This question is from Pattern Recognition and Machine Learning:
Exercise 1.14 Show that an arbitrary square matrix with elements $w_{ij}$ can be written in the form $w_{ij}=w^S+{ij}+w^A_{ij}$ where $w^S_{ij}$ and $w^A_{ij}$ are symmetric and anti-symmetric matrices, respectively, satisfying $w_{ij}^S=w_{ji}^S$ and $w_{ij}^A=-w_{ji}^A$ for all $i$ and $j$. Now consider the second order term in a higher order polynomial in $D$ dimensions, given by $$\sum^D_{i=1}\sum^D_{j=1}w_{ij}x_ix_j$$
Show that $$\sum^D_{i=1}\sum^D_{j=1}w_{ij}x_ix_j=\sum^D_{i=1}\sum^D_{j=1}w_{ij}^Sx_ix_j$$
so that the contribution from the anti-symmetric matrix vanishes.
There is a solution from the internet which I saw and I don't completely understand one step. Here's the solution from the beginning:
First we will show that an arbitrary square matrix with elements $w_{ij}$ can be written in the form $w_{ij}=w_{ij}^S+w_{ij}^A$. We can write $w_{ij}$ in two forms:
$$w_{ij}=w_{ij}^S+w_{ij}^A$$
$$w_{ji}=w_{ij}^S-w_{ij}^A$$
so
$$w_{ij}^S=\frac{w_{ij}+w_{ji}}{2}$$
and
$$w_{ij}^A=\frac{w_{ij}-w_{ji}}{2}$$
If we sum them up we can easily see that $w_{ij}=w_{ij}^S+w_{ji}^A holds.

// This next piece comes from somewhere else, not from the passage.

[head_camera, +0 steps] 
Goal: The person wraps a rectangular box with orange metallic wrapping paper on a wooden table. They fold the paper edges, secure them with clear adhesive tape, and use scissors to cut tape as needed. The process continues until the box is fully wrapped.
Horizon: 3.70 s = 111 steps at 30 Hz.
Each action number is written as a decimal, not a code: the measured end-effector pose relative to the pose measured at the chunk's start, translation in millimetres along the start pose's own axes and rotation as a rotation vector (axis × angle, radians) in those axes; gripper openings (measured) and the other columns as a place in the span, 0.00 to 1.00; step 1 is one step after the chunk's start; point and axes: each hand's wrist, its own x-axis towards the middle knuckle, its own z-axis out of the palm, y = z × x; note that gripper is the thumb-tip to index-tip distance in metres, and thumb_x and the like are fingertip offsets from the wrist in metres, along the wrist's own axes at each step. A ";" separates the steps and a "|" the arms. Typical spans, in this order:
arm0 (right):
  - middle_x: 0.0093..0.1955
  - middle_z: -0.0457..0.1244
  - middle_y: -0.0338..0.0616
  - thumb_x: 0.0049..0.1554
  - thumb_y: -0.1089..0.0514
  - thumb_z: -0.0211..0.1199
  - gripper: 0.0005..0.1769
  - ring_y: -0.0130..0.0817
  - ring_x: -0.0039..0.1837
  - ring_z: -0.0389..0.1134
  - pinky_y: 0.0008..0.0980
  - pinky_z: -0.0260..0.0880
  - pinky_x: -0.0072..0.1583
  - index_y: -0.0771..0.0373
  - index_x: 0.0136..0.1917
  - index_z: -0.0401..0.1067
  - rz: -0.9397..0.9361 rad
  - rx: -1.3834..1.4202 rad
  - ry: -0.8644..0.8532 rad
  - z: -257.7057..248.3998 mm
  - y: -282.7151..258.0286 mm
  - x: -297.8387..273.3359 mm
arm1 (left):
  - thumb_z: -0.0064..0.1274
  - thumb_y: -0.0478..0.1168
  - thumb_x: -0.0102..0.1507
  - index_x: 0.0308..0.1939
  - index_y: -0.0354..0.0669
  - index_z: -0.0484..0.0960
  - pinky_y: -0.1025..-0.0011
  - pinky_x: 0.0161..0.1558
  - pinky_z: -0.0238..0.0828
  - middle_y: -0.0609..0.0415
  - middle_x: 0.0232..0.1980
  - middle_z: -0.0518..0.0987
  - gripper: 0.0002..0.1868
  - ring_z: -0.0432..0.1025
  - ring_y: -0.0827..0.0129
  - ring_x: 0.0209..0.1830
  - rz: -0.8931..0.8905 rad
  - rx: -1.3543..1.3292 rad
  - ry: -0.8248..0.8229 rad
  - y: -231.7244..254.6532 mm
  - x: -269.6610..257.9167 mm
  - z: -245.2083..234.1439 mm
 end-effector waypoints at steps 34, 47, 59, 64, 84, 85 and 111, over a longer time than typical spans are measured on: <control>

In the next step we'll shwo that $\sum^D_{i=1}\sum^D_{j=1}w_{ij}x_ix_j=\sum^D_{i=1}\sum^D_{j=1}w_{ij}^Sx_ix_j$. So we wish to show that contribution from the anti-symmetric matrix vanishes. Which is equivalent to saying:
$$\sum^D_{i=1}\sum^D_{j=1}w_{ij}^Ax_ix_j=0$$
If we expand the previous, we get:
$$\sum^D_{i=1}\sum^d_{j=1}w_{ij}^Ax_ix_j=\sum^D_{i=1}\sum^D_{j=i+1}w_{ij}^Ax_ix_j+\sum^D_{i=1}\sum^D_{j=i+1}w^A_{ji}x_ix_j+\sum^D_{j=1}w_{ii}^Ax_i^2$$
It is straightforward to see that the last term in the above equation vanishes because $w_{ij}^A=-w^A_{ji}$.
My question is, why does $\sum^D_{j=1}w_{ii}^Ax_i^2$ vanish?
Specialize $w_{ij} = -w_{ji}$ by $j \mapsto i$, so we have $w_{ii} = -w_{ii}$. But the only number equal to its negative is zero, so all the $w_{ii}$ are zero.